Garbage station finished


Board of Health has to give OK

By Tim Bonfield
The Cincinnati Enquirer

        The $2.5 million, “state-of-the-art” garbage transfer station at the former ELDA landfill in Winton Hills is built, inspected and ready for business.

        But neighborhood residents and business owners pleaded one more time Thursday with the Cincinnati Board of Health not to let the trucks start rolling.

        Thursday's committee hearing attracted dozens of residents, activists, business people and lawyers — and three of the nine Board of Health members. The full board is expected to cast a final vote on the long-debated transfer station on Jan. 22.

        “We've had a lifetime of garbage. It is time for the health department to stand up for the residents,” said long-time ELDA landfill neighbor Mary Lou Bowling.

        Lawsuits are likely regardless of how the board votes. If the board approves the station, neighbors and business owners have threatened to sue. If the board rejects the proposal, it faces the wrath of Waste Management of Ohio Inc., which built the transfer station.

        If allowed to open, the transfer station will be open 24 hours a day Monday through Friday, and from midnight to 3 p.m. Saturday. It would be closed Sunday. Waste at the transfer station would be transferred to larger trucks and sent to landfills.

        Company officials say the transfer station would handle about 350 tons of garbage per day, hauled by about 40 trucks a day. But the proposed permit would allow the company to handle up to 1,500 tons a day, which opponents said could require more than 200 trucks a day.
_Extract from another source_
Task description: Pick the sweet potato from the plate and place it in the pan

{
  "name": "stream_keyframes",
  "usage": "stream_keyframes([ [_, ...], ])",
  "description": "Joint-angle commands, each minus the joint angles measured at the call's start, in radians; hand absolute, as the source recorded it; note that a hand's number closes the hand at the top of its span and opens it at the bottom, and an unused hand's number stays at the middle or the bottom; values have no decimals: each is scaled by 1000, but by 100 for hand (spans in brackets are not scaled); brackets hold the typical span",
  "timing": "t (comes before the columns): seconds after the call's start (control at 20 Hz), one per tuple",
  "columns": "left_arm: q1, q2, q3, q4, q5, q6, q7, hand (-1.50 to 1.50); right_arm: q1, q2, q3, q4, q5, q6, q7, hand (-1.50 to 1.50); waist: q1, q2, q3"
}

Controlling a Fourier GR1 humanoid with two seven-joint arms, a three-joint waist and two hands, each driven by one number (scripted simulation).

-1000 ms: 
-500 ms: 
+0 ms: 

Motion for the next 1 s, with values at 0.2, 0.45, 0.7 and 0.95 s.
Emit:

        Waste Management spokeswoman Kathy Trent said the company runs transfer stations in Cleveland, Columbus and many other cities. None are as sophisticated as this one, she said.

        The facility went above legal requirements to include fire and odor control systems, a leachate collection system and a loop of paved road on the property to prevent garbage trucks from lining up on city streets.

        “This is a state-of-the-art facility,” Ms. Trent said. “We hope it will be a model for transfer stations elsewhere.”

        While several board members have voiced sympathy with neighborhood opponents, city staff members have repeatedly warned the board that their ability to reject the station is limited.

        For example, staff members said Thursday there is no law allowing the board to reject the station over “environmental justice” concerns. The term describes policies intended to avoid allowing new polluting businesses in low-income, minority-populated areas already burdened with pollution concerns.